Ama insanlar eğlenmek için bahane yaratmakta ustadırlar. Gençler ve gençlik iddiasında olan kazıklar tepişmek ve dingildemek isteyeceklerdir, kınayamayız.
Yılbaşı eğlencesinin asıl dürtüsü de "ertesi günün tatil olmasıdır" tabii. Sabahlarlar ve kendilerini yıpratırlar. Buna da karışamayız.
Bu tür geyikler kabak tadı verdiği için de, isteyen vursun kafayı yatsın, isteyen çılgınca eğlensin.
Zaten, geçen yılbaşının "Reina katliamı" hatırlanınca, bu yıl pek kimsede "yılbaşı keyfi" de yok.
Meydanlarda kutlamak da bu yıl yasaklanmış, o hazin Reina olayının da katkısıyla.
Hükümete çatmak için fırsat kollayan muhalif basın şimdi de bunu diline dolamak istiyor.
Sanki rahmetli baban da ortamlara akardı yılbaşında...
Hem Taksim Meydanı'na özgü "yılbaşı sarkıntılıklarından" yakınacaksın, hem de bunun önlemini almaya karşı çıkacaksın... Hem "Masharipov Taksim'de eylem yapacaktı, önlemlernedeniyle başaramayacağını anlayınca Reina'ya yöneldi" diyeceksin, hem de o önlemlere bozuk çalacaksın!
Yaptığına da muhalefet diyecekler.
Oysa eskiden böyle bir "meydan kutlaması" yapılmadığını kendileri de hatırlıyorlar.
Bu kitle tepişmesi, yabancı televizyonlardan göre göre, "alt tarafı iki binli yıllarda" ortaya çıkmış bir özentidir.
Üstelik de "beleş" olduğu için cazipti, kimse Taksim Meydanı'nın girişinde bilet kesmiyordu.
Kapalı bir mekâna gitsen "yüzde yüz zamlı yılbaşı kazığı" yiyeceksin, plağını evine sokmayacağın çarçur arabesk yıldızlarının canlısını görmek üzere otele gitsen, oyacaklar...
Böyle olursa turist gelmezmiş... Yılbaşı için özellikle Viyana'ya giden çok duydum da (ben de gitmiştim), İstanbul'a gelen hiç duymadım.
İnsanlar Viyana'ya yılbaşı gecesi "Yarasa" operetini seyretmeye giderler, gelenek olmuştur.
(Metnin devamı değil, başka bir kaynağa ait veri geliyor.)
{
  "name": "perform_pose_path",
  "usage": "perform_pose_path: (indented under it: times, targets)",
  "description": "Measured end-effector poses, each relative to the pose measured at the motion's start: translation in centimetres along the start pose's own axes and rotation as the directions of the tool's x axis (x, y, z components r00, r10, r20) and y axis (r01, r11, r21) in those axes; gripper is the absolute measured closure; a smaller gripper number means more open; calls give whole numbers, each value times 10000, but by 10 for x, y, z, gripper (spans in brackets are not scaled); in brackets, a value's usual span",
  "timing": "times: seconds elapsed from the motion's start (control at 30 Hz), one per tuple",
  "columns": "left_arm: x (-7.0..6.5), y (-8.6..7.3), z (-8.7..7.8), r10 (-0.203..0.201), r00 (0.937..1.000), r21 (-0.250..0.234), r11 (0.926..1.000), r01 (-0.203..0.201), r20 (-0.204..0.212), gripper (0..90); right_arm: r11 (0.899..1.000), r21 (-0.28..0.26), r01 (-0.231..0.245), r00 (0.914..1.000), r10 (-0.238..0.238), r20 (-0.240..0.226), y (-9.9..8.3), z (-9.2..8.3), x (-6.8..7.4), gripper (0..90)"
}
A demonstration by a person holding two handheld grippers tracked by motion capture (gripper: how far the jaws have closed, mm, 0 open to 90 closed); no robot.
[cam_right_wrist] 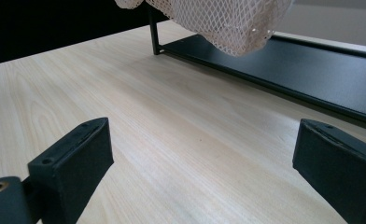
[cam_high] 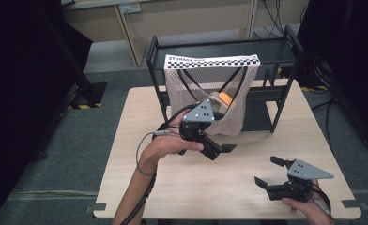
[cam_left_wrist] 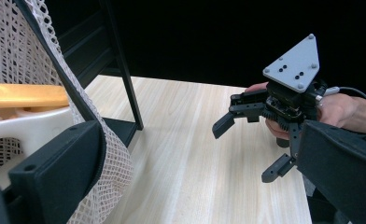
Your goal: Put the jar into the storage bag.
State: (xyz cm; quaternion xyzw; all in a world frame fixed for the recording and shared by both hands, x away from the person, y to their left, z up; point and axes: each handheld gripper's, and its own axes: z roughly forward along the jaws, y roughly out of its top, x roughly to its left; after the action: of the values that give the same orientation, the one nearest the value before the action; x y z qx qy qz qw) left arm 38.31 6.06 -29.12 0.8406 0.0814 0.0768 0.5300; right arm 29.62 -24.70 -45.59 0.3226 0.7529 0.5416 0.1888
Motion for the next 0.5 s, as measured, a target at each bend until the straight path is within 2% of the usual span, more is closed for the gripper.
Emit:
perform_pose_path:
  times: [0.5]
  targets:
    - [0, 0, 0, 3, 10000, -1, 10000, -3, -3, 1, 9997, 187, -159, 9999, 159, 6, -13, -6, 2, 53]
Hem Staatsoper'de hem de Volksoper'de, bilet bulursanız tabii.
Ertesi gün de Musikverein salonunda geleneksel yılbaşı konseri vardır, ona bilet bulmak deveye hendek atlatmaktan daha zordur. Bu konser de mutlaka Yarasa uvertürüyle başlar, mutlaka Radetzky marşıyla biter. İşte ortam, işte gelenek.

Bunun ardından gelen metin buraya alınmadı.